3.2.1. Analyses of short-distance emission sources. Fig. 8 depicts the temporal and directional variations of six major air pollutants (CO, NO₂, O₃, SO₂, PM₁₀, and PM_2.5) in Kičevo across three distinct time periods: pre-pandemic (January 2019–January 2020) pandemic (February 2020–April 2022), and post-pandemic (May 2022–December 2023).

Fig. 8 Bivariate polar plots of (a) CO, (b) NO₂, (c) O₃, (d) SO₂, and (e) PM₁₀ pollutant for the city of Kičevo (2019–2023). Left, middle, and right polar plots correspond with pre-pandemic, pandemic and post-pandemic period, respectively.

For the gaseous pollutants, CO and NO₂ exhibit broadly similar directional behaviours. During the pandemic, both pollutants show higher concentrations under easterly and southeasterly winds, suggesting the persistence of local emission influences even during restricted mobility periods. In the post-pandemic period, their concentrations slightly declined relative to the pandemic phase, though values remained above pre-pandemic levels under some wind sectors, reflecting gradual recovery of traffic and heating activity.

O₃ exhibits relatively higher concentrations under southwestern winds during the pre-pandemic period, with less pronounced directional contrasts during the pandemic and post-pandemic phases, suggesting a stronger influence of regional background air masses rather than local emission changes. SO₂ pollution roses indicate elevated concentrations under northerly winds before the pandemic, consistent with emissions from nearby industrial and residential sources. During the pandemic, SO₂ levels under northern winds remained moderate, showing only a limited reduction. In the post-pandemic period, concentrations increased again, with new peaks emerging under southern and southwestern winds, suggesting both renewed operation of local sources and episodic influence from long-range transport.

Prior to the pandemic, PM₁₀ concentrations were elevated under southeastern winds, with a reduction during the pandemic. After the pandemic, southerly winds became more influential, associated with moderately higher PM₁₀ levels, potentially exceeding pre-pandemic values. For PM_2.5, the highest concentrations are consistently observed under southwestern winds, a pattern that persists across all periods and indicates stable influence from urban and transport-related emissions. Overall, particulate matter shows greater directional stability compared to gaseous pollutants, though with modest post-pandemic increases in magnitude.
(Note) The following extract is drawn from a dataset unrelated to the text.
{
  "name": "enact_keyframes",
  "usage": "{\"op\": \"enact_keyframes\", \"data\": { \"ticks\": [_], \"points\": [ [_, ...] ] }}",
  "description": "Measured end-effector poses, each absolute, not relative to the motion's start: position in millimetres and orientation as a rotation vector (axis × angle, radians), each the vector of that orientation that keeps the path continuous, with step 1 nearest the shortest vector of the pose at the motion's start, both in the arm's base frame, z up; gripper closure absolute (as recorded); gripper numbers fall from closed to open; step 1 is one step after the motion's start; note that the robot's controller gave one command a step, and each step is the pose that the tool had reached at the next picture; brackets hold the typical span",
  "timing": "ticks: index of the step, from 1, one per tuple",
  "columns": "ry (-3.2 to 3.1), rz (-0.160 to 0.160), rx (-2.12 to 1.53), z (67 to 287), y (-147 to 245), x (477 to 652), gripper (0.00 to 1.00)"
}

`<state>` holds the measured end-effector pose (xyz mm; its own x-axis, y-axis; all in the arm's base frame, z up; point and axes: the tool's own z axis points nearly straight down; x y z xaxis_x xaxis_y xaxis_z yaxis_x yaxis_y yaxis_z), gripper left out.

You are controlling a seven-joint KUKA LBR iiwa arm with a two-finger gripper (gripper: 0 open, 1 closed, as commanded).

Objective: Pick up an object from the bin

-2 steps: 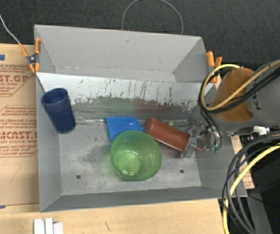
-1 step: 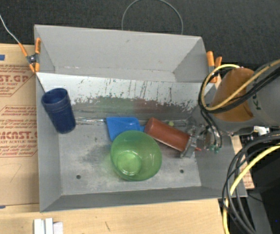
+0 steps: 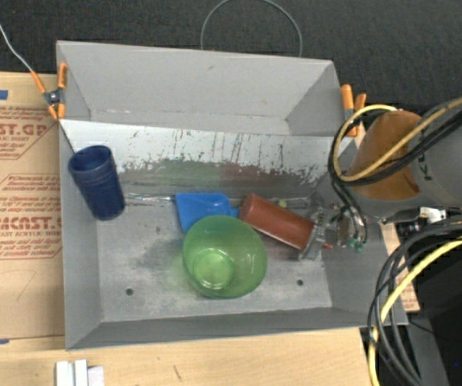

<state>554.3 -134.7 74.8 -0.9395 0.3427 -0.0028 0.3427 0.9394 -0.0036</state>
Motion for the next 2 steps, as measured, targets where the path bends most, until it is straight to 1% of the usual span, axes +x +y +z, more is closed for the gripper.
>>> {"op": "enact_keyframes", "data": {
  "ticks": [2],
  "points": [
    [3.09,-0.006,0.545,95.4,-134.4,554.7,1.0]
  ]
}}
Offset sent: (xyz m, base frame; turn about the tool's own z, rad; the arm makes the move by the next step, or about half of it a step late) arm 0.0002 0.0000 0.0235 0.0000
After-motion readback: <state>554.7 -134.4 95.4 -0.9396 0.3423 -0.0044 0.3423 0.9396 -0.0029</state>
The ‘percentileRose’ plots, presented in Fig. S2 in the SI, further reinforce the spatial and seasonal patterns observed in the main analysis. CO (Fig. S2(a)) shows a pronounced winter peak, particularly from easterly and south-easterly directions, reflecting intensified combustion activities and stagnant meteorological conditions. A similar seasonal peak is observed for NO₂, consistently elevated from the eastern sectors, indicating persistent emission sources. O₃, as expected, displays a contrasting pattern, with summer maxima from the north and northeast, consistent with enhanced photochemical activity. For SO₂, elevated wintertime concentrations are notable from the northwestern and northeastern directions, again suggesting high energy demand and local activity of power plants near the city. PM₁₀ and PM_2.5 levels follow the general winter enhancement trend, with directionality broadly aligned to that seen in the pollution rose plots. These findings support the existence of both fixed and seasonally variable short-range emission sources around Kičevo.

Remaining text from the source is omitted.